Single-cell clustering in AD and the differential expression of key genes in various cell subpopulations. (A) The UMAP clustering plot of the unsupervised clustering of the single-cell dataset GSE153760. (B) The UMAP clustering plot showing the distribution of cell subpopulations in the single-cell dataset GSE153760. (C) The UMAP clustering plot illustrating the distribution of cell subpopulations based on disease and control samples. (D) The expression levels and differential expression of the gene Chad in various cell subpopulations. (E) The expression levels and differential expression of the gene PCLAF in various cell subpopulations.

**Notes**: In the expression trend graphs, *P-value < 0.05; ****P-value < 0.0001.

In patients with AD, LCs proliferate faster and KCs secrete more chemokines, impacting the Th2 cell-dominated immune response.²⁸^,²⁹ Keratinocyte-derived cytokine thymic stromal lymphopoietin (TSLP) promotes T cell differentiation, with the production of follicular helper T cells (TFH) closely linked to humoral immunity and the severity of AD.³⁰ Regulating the proliferation of LCs and KCs may be effective in treating AD, but the mechanisms of LCs and KCs proliferation in AD remain unclear.³¹

The study examined the differences in key genes across various cell types. The PCLAF gene was widely expressed, with the highest expression in KCs. The CHAD gene exhibited high expression and significant differences in LCs (Figures 5D, E and S1). Considering the importance of LCs, KCs, and T cells in the pathogenesis of AD, as well as the differential expression of PCLAF and CHAD in various cell subpopulations, LCs, KCs, and T cells were selected as key cells for subsequent analysis.

Pseudotime Analysis

Pseudotime analysis was conducted on LCs, KCs, and T cells (Figure 6). The pseudotime analysis results indicated that the differentiation trajectories of both LCs and KCs exhibited a trend from right to left and bottom to top, whereas the differentiation trajectory of T cells showed a trend from right to left and top to bottom. Additionally, compared to normal samples, LCs, KCs, and T cells demonstrated an elevated level of differentiation in disease specimens.

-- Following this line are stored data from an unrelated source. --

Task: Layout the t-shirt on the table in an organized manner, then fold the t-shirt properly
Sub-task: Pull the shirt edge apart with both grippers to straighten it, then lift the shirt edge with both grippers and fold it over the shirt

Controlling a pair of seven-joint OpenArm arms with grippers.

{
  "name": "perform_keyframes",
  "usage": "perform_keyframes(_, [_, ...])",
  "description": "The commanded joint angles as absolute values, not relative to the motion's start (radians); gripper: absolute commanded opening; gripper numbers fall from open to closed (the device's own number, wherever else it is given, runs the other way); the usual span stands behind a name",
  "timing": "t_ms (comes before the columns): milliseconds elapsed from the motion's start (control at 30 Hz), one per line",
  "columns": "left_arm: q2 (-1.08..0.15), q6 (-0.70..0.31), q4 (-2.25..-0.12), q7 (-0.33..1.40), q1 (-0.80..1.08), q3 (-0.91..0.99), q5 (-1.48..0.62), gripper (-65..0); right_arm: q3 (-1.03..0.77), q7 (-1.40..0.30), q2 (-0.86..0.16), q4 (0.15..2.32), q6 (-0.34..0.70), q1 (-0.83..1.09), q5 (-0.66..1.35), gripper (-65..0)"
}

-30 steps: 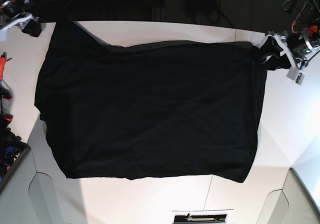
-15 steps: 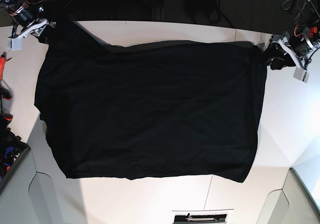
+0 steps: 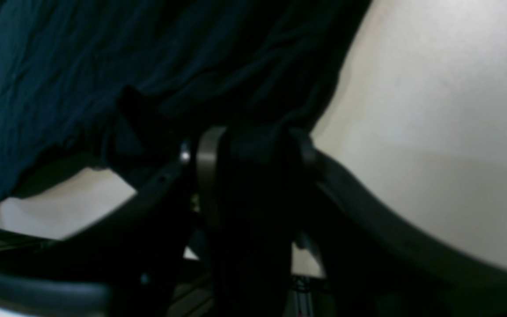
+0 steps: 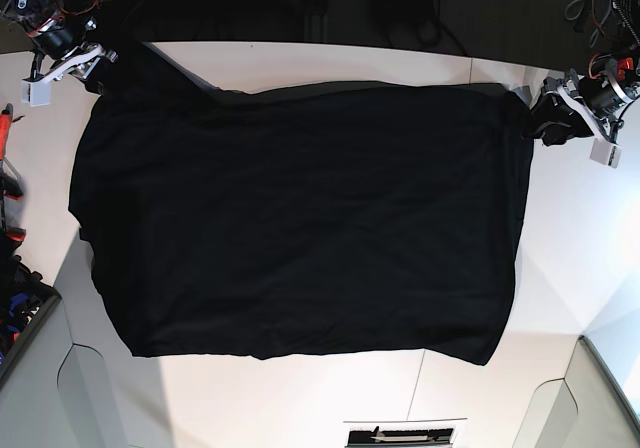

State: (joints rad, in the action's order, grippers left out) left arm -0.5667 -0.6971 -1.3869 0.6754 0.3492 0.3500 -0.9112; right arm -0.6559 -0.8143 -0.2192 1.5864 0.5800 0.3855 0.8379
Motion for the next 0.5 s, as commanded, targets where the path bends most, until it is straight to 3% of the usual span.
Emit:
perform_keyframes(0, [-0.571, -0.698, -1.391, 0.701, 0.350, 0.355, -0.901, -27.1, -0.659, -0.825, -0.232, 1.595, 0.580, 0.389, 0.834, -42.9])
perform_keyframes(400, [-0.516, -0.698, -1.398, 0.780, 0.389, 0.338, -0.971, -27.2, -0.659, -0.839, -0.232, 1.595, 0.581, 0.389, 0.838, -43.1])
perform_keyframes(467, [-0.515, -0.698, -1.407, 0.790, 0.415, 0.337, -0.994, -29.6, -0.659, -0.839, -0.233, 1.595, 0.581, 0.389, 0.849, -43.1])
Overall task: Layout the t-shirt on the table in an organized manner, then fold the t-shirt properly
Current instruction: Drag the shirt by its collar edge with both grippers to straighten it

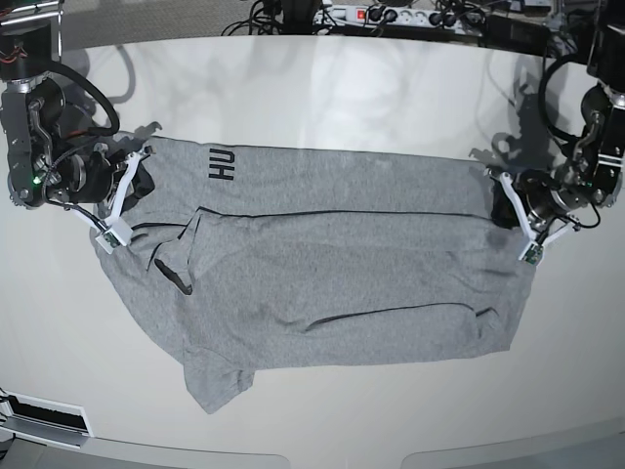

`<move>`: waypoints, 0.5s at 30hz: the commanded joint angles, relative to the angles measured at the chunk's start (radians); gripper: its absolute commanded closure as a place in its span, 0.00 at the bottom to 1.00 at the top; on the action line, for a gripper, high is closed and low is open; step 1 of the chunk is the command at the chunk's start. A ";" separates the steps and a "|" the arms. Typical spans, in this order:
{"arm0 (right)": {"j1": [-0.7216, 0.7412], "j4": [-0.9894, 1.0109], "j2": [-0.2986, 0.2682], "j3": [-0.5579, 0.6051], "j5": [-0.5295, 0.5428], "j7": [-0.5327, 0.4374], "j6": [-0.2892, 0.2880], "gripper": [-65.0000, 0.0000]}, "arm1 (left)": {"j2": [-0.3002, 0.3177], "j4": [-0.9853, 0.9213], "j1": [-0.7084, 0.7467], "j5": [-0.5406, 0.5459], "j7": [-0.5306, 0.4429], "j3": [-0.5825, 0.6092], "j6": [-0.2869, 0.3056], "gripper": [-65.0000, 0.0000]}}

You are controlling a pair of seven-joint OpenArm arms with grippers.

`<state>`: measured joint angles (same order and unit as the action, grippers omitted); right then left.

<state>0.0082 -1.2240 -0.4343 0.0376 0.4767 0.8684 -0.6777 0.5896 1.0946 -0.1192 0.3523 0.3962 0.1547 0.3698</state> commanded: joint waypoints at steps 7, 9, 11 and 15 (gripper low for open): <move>0.005 0.000 -0.010 0.001 -0.006 0.079 0.005 1.00 | -0.009 -0.177 -0.005 -0.031 0.030 -0.003 0.095 1.00; 0.005 -0.001 -0.013 0.001 -0.006 0.093 -0.005 1.00 | 0.002 -0.180 0.012 -0.022 0.064 -0.003 0.103 1.00; 0.002 -0.001 -0.015 0.001 -0.006 0.118 0.000 1.00 | 0.016 -0.170 0.041 0.011 0.116 -0.003 0.109 1.00; -0.016 -0.005 -0.018 0.001 -0.005 0.146 0.007 1.00 | 0.057 -0.131 0.121 0.023 0.128 -0.003 0.109 1.00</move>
<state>0.0036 -1.2297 -0.4358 0.0376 0.5140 0.9504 -0.6743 0.6346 0.9817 -0.0250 0.4725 0.3664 0.1406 0.4992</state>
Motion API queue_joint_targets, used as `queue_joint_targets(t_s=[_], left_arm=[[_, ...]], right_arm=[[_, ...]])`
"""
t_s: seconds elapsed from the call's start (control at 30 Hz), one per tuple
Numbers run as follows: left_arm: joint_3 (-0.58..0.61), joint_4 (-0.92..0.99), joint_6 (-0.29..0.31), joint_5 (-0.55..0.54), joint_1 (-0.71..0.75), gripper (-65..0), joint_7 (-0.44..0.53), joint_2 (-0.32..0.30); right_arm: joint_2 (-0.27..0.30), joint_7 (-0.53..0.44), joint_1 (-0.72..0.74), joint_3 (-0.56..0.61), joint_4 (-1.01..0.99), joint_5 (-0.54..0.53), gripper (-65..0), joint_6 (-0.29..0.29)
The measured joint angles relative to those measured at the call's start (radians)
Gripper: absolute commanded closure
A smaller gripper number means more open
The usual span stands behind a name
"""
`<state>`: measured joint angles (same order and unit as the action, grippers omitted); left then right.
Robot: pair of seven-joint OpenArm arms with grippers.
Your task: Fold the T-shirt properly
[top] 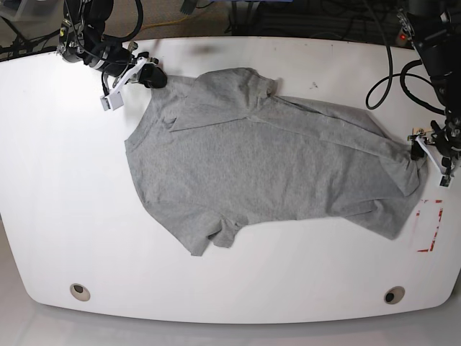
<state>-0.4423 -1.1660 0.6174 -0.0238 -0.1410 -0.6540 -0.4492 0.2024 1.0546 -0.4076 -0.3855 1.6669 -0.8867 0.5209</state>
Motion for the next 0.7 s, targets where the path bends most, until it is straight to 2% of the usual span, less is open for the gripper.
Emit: queue_joint_targets(t_s=[0.17,0.23,0.33,0.47,0.57,0.63,0.7], left_arm=[[0.005,0.031,0.001,-0.006,0.031,-49.9,0.088,0.005],[0.009,0.072,-0.001,-0.023,0.038,-46.7,0.122,0.004],[0.048,0.106,-0.003,-0.032,0.019,-36.0,0.135,-0.012],[0.080,0.109,-0.003,-0.027,0.001,-21.0,0.134,-0.003],[0.078,0.106,0.004,-0.042,0.017,-7.2,0.147,-0.003],[0.077,0.104,0.005,-0.039,0.021,-2.4,0.145,-0.003],[0.077,0.080,0.004,-0.035,0.037,-0.1,0.133,-0.003]], right_arm=[[0.002,0.000,0.002,-0.003,0.000,0.000,0.0,0.000],[0.002,0.000,0.002,-0.003,0.000,0.000,0.0,0.000],[0.000,0.000,0.002,-0.003,0.000,0.000,0.0,0.000],[-0.005,0.002,0.002,-0.044,0.000,-0.007,0.0,0.003],[0.000,0.003,0.009,-0.077,0.000,-0.003,0.0,0.002],[0.008,0.004,0.024,-0.079,0.000,0.005,0.0,0.000],[0.010,0.002,0.036,-0.078,0.000,0.002,0.0,0.000]])
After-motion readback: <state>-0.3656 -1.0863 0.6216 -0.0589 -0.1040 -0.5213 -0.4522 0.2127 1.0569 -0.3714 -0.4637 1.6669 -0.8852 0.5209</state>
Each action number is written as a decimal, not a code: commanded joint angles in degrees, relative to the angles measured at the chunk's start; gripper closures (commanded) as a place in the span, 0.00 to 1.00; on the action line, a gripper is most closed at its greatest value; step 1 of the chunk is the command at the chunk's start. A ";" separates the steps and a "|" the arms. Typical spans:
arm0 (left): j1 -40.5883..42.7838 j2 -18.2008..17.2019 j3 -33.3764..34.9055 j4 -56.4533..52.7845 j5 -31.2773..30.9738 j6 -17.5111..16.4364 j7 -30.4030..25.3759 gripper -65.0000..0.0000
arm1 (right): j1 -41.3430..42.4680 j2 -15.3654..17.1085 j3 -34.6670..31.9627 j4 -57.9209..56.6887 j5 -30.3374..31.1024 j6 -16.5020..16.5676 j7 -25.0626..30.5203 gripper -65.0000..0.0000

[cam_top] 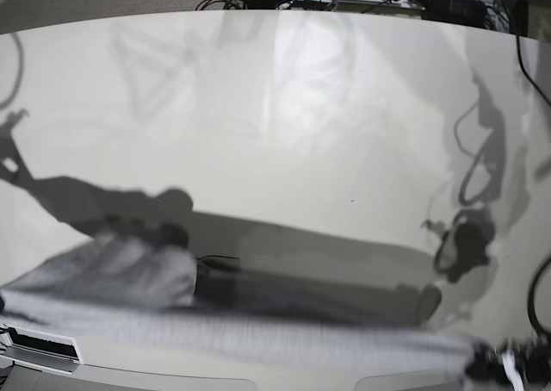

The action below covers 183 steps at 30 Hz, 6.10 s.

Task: Layout the t-shirt on the table in an organized manner, then fold the t-shirt properly
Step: 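Swing the held shirt down and lay it flat, then release both grippers, then move the left gripper to the shirt corner near it and grasp, then lift the grey shirt with both grippers and shake it out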

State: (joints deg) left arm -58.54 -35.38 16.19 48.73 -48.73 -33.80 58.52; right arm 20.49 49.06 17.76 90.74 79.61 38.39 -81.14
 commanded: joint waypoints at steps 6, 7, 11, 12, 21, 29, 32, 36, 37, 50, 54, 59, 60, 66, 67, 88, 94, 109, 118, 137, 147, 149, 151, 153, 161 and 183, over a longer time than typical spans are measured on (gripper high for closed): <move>9.49 -0.98 -0.55 0.63 0.09 0.00 -1.46 0.51 | -4.22 0.31 0.61 0.59 1.57 0.15 1.14 1.00; 10.86 -0.96 -0.55 0.66 0.79 0.00 -1.77 0.51 | -4.92 0.22 0.61 0.59 1.55 0.20 1.14 1.00; 13.92 -0.98 -0.55 0.66 1.70 0.44 -1.97 0.51 | -5.70 0.20 0.61 0.57 1.31 0.26 1.14 1.00; 14.08 -1.01 -0.57 0.66 1.68 1.55 -1.46 0.51 | -5.60 0.20 0.61 0.57 1.38 0.28 1.14 1.00; 15.10 -3.54 -4.33 0.66 -12.55 7.28 8.02 0.51 | -5.57 0.20 0.61 0.57 1.16 0.85 1.14 1.00; 25.40 -3.67 -19.19 0.66 -24.15 2.97 17.57 0.51 | -5.55 0.20 0.61 0.57 1.18 0.90 1.14 1.00; 30.84 -3.67 -22.36 0.66 -28.48 1.01 19.58 0.52 | -5.55 0.20 0.61 0.57 1.16 0.92 1.14 1.00; 36.89 -3.41 -26.38 0.66 -28.28 -0.15 19.10 0.52 | -5.57 0.20 0.61 0.57 1.14 1.61 1.14 1.00; 38.40 -3.28 -27.78 0.66 -28.30 -0.13 18.82 0.52 | -5.57 0.20 0.61 0.57 1.14 1.61 1.14 1.00; 49.20 6.45 -37.22 0.66 -19.54 -0.04 7.28 0.52 | -5.55 0.20 0.61 0.59 1.18 1.61 1.14 1.00; 49.16 9.66 -37.22 0.66 -15.43 1.66 3.23 0.52 | -5.57 0.22 0.61 0.57 1.18 1.61 1.14 1.00; 49.16 12.41 -37.22 0.66 -9.75 2.23 -0.92 0.52 | -5.55 0.22 0.61 0.59 1.16 1.61 1.14 1.00; 49.16 12.92 -37.22 0.66 -8.68 2.89 -1.66 0.52 | -5.57 0.22 0.61 0.57 1.18 1.61 1.14 1.00; 49.16 15.67 -37.22 0.66 -8.00 4.74 -2.14 0.52 | -5.55 0.22 0.61 0.59 1.18 1.61 1.14 1.00; 49.16 16.11 -37.22 0.66 -7.74 4.74 -2.19 0.52 | -5.55 0.22 0.61 0.59 1.18 1.61 1.14 1.00; 48.22 19.32 -37.38 0.72 -2.43 7.93 -4.31 0.52 | -5.55 0.24 0.61 0.59 1.38 1.61 1.14 1.00; 47.19 18.73 -37.38 0.83 -1.92 7.98 -1.20 0.52 | -5.38 0.50 0.61 0.59 1.40 1.61 1.14 1.00; 46.95 17.62 -37.38 7.15 8.26 14.75 -1.81 0.52 | -5.25 0.52 0.61 0.59 1.42 1.61 1.14 1.00; 47.34 23.96 -37.22 7.08 11.65 16.68 -2.80 0.52 | -5.25 0.52 0.61 0.59 1.38 1.61 1.14 1.00; 36.39 19.80 -36.13 7.10 9.55 10.86 2.10 1.00 | -5.27 0.50 0.61 0.59 1.40 1.61 1.14 1.00; 28.89 18.23 -36.06 7.10 -19.21 -6.20 9.29 1.00 | -5.57 0.42 0.61 0.59 1.60 1.61 1.14 1.00; 27.43 18.23 -35.80 7.10 -21.66 -6.20 9.25 1.00 | -5.57 0.02 0.61 0.59 1.51 1.61 1.14 1.00; 25.73 18.21 -34.91 7.10 -21.75 -6.20 9.11 1.00 | -5.57 -0.68 0.61 0.59 0.07 1.61 1.14 1.00; 23.52 18.21 -33.05 7.10 -19.93 -6.20 7.34 1.00 | -5.55 -1.92 0.61 0.57 -4.98 1.61 4.02 1.00; 7.37 18.21 -17.46 7.08 1.75 -6.01 -5.46 1.00 | -1.40 -6.21 0.59 0.46 -32.41 -2.01 26.60 1.00; -16.46 15.96 -2.99 -2.29 -11.82 -2.62 10.49 1.00 | 19.15 14.78 0.55 -0.13 -3.37 -0.70 4.44 1.00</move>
State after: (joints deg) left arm -73.32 -18.85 13.50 46.06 -60.40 -36.49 69.60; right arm 38.28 62.50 17.78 90.26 75.85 37.69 -78.41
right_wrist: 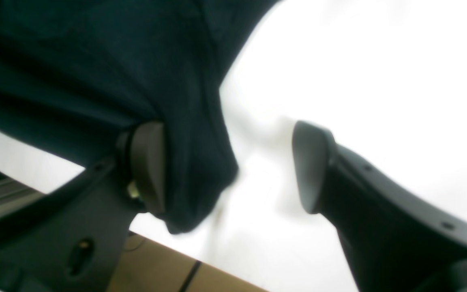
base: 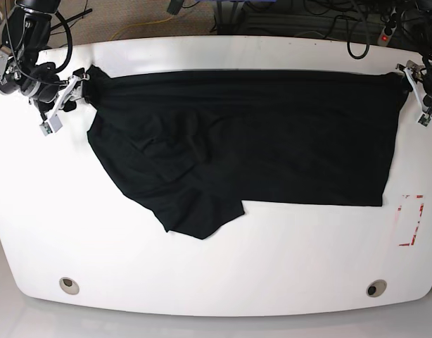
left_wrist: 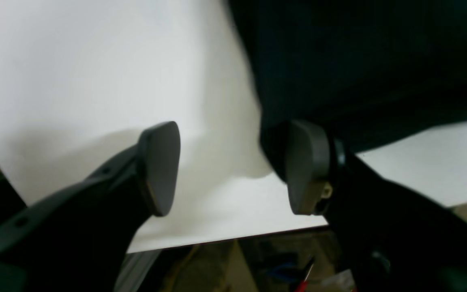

Notably, the differentiation of T cells into Tfh cells is closely associated with humoral immunity and the severity of AD disease.³²^,³³ The process is significantly influenced by the interaction with KCs and LCs.³⁴ The regulation of cell proliferation and cell cycle is closely related to cell differentiation.³⁵^,³⁶ Therefore, we hypothesize that PCLAF may influence the differentiation of LCs, KCs, and T cells by regulating the cell cycle and cell proliferation.

Single-Cell Communication

In AD, the cell communication of endothelial cells (AD: 564, HC: 485), dendritic cells (AD: 352, HC: 281), fibroblasts (AD: 292, HC: 163), KCs (AD: 292, HC: 163), LCs (AD: 316, HC: 240), lymphatic endothelial cells (AD: 277, HC: 203), macrophages (AD: 344, HC: 207), mast cells (AD: 62, HC: 44), melanocytes (AD: 255, HC: 148), NK T cells (AD: 257, HC: 248), plasmacytoid dendritic cells (AD: 247, HC: 223), smooth muscle cells (AD: 280, HC: 148), and T cells (AD: 394, HC: 350) was significantly higher than that of normal controls (Tables S22 and S23). LCs are bone marrow-derived antigen-processing and presenting cells primarily located in the basal layer of the epidermis.³⁷ LCs exhibit increased communication with other cells in AD patients. The results indicated that AD patients exhibited immune dysregulation, characterized by reduced immune-related and increased inflammation-related communication between LCs and other cells compared to normal controls. CTLA4 is a protein that transmits inhibitory signals to T cells.³⁸ The occurrence of CD86-CTLA4 interactions between LCs and T cells in patients with AD suggested that the condition might have disrupted the epidermal immune response (Figure 7A and B).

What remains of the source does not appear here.